Tomorrow marks a significant milestone in executive reward as the government’s reaction to the so-called “shareholder spring” moves from consultation to implementation.  

On 01 October, a number of the provisions of ‘The Large and Medium-sized Companies and Groups (Accounts and Reports) (Amendment) Regulations 2013’ take effect along with some related changes to the Companies Act 2006.  

These changes represent the most significant change in the reporting requirements since they were first regulated back in 2002. They will start to impact practice almost immediately. Vince Cable, Secretary of State for Business, Innovation and Skills said:

“This October, new rules will mean companies formally set, agree and implement executive pay policy with their shareholders.
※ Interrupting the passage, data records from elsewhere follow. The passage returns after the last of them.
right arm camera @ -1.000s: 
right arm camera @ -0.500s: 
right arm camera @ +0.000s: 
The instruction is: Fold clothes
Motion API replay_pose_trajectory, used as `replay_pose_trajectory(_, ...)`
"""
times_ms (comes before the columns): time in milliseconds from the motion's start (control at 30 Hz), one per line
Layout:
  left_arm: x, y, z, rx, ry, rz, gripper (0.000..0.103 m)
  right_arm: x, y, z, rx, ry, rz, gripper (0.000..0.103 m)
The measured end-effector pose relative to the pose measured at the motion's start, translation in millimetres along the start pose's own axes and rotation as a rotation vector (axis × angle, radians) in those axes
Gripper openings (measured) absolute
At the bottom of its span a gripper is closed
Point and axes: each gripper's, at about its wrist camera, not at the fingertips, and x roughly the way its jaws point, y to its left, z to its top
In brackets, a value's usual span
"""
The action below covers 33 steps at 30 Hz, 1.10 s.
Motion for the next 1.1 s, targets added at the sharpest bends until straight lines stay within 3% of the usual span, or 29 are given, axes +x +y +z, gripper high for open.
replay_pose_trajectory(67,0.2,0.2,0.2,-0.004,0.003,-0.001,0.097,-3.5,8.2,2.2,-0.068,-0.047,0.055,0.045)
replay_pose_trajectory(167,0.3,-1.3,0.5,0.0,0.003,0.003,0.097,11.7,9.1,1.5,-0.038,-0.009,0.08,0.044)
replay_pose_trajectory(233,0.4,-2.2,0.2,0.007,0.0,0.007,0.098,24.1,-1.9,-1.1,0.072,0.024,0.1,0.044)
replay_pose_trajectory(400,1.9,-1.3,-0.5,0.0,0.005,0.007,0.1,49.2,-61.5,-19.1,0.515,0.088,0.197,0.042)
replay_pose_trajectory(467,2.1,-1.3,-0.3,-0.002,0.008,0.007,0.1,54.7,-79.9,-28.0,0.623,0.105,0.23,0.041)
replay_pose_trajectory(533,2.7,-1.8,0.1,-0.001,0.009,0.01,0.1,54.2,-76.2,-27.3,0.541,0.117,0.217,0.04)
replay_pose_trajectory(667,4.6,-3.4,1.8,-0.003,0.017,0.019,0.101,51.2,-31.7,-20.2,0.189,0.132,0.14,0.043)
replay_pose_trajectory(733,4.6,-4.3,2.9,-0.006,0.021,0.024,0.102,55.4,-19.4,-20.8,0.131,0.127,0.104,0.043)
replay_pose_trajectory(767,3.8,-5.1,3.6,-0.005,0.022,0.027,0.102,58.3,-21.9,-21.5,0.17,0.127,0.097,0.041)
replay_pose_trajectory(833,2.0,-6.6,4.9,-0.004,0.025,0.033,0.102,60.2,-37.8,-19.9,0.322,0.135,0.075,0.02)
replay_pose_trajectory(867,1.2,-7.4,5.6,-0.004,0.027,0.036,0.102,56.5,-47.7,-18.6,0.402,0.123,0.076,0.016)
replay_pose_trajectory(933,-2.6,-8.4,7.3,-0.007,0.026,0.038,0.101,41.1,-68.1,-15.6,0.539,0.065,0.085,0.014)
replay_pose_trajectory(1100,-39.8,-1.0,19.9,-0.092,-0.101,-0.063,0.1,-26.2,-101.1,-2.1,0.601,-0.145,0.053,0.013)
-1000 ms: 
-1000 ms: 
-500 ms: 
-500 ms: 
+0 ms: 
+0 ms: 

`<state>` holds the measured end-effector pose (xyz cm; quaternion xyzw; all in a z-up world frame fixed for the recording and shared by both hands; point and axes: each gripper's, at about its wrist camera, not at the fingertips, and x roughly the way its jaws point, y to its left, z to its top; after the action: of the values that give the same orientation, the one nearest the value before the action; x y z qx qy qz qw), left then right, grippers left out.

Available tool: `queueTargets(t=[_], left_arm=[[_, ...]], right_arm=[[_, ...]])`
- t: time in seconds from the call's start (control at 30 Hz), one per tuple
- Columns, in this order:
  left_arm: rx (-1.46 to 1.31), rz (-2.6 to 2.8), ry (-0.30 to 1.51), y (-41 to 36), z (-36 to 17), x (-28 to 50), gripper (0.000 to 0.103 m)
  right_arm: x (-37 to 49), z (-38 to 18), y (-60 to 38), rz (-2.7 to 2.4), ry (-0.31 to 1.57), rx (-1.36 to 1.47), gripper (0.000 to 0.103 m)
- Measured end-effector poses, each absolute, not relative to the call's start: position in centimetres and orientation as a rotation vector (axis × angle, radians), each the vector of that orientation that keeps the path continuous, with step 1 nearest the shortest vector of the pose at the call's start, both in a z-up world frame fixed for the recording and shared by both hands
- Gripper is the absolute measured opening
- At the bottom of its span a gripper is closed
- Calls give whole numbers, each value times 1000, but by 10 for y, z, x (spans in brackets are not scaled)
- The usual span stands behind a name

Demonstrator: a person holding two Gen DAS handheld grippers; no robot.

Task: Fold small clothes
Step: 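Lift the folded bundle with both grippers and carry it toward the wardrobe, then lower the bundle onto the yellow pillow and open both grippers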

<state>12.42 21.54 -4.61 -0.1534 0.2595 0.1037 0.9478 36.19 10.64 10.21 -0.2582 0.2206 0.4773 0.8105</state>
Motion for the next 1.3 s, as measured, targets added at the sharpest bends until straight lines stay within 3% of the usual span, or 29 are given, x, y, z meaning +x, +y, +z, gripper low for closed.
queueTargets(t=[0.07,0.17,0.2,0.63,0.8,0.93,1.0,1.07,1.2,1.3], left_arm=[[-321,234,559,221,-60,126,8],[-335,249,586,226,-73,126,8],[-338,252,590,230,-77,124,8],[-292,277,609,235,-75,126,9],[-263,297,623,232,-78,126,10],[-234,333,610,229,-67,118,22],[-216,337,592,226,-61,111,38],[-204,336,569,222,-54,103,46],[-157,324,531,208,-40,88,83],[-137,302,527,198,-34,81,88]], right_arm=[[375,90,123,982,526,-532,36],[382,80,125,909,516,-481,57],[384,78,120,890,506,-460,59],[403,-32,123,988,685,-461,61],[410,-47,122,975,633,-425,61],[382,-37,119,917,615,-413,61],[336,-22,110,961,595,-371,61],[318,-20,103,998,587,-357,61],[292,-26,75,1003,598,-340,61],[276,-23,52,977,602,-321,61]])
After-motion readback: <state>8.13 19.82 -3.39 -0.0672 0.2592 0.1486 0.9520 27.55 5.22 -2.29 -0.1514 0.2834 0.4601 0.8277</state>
These changes will make reporting more transparent, so shareholders and investors are clearer about pay.”

New regulations on executive reward

In summary, the new regulations mean there are additional requirements as to what appears in the annual report and accounts, and shareholders have an increased say in what happens to executive pay.

From 30 September 2013, reports will need to include the following features:

  • The remuneration report will separately include a policy report and the details of what has been done in the reporting year;
  • The policy report will be subject to a binding vote by shareholders;
  • The annual report must give details of the remuneration paid in the reporting period, including a “single figure” for the remuneration paid to each director, as well as some details of what will happen in the following year; and
  • The annual report will be subject to an annual advisory shareholder vote.

GC100, the Association of General Counsel and Company Secretaries working in FTSE 100 Companies, has issued detailed guidance on the new arrangements. 

The impact of the new regulations

Exactly what impact these changes will have remains to be seen. However, it feels as if there is a certain degree of momentum building. There are signs that remuneration committees have recognised and accepted the concern expressed by shareholders.  

For example, amongst the FTSE 100 businesses there is an increasing use of non-financial measures in long-term incentives, as a more balanced view of organisational performance is taken. Similarly, more incentives feature claw back provisions and look at longer term horizons than they previously did.  

Such moves are accompanied by a growing acceptance that executive base pay increases must bear some relationship to the increases the rest of the organisation is experiencing. At the same time, remuneration committees have increasingly looked to make the link between pay and performance stronger and more transparent.

Are these signs that we really are “sharing the pain”? The next couple of years should be interesting.